__What to work on__: Take the data that follows and retype it word for word.
━━━
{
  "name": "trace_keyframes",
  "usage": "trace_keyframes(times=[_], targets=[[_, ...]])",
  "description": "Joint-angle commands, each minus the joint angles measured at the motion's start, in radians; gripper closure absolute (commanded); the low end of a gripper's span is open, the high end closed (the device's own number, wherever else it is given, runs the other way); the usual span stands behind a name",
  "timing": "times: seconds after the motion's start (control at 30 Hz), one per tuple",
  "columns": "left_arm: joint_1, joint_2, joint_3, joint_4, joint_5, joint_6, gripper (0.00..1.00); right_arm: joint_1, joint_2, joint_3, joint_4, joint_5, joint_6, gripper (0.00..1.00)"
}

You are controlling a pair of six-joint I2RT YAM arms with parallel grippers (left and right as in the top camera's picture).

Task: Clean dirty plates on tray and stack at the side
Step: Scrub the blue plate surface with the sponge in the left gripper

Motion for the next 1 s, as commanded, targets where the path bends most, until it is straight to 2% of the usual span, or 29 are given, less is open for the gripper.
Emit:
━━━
__Problem solution__:
{
  "name": "trace_keyframes",
  "usage": "trace_keyframes(times=[_], targets=[[_, ...]])",
  "description": "Joint-angle commands, each minus the joint angles measured at the motion's start, in radians; gripper closure absolute (commanded); the low end of a gripper's span is open, the high end closed (the device's own number, wherever else it is given, runs the other way); the usual span stands behind a name",
  "timing": "times: seconds after the motion's start (control at 30 Hz), one per tuple",
  "columns": "left_arm: joint_1, joint_2, joint_3, joint_4, joint_5, joint_6, gripper (0.00..1.00); right_arm: joint_1, joint_2, joint_3, joint_4, joint_5, joint_6, gripper (0.00..1.00)"
}

You are controlling a pair of six-joint I2RT YAM arms with parallel grippers (left and right as in the top camera's picture).

Task: Clean dirty plates on tray and stack at the side
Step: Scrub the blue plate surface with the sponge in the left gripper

Motion for the next 1 s, as commanded, targets where the path bends most, until it is straight to 2% of the usual span, or 29 are given, less is open for the gripper.
Emit:

No more output will be given.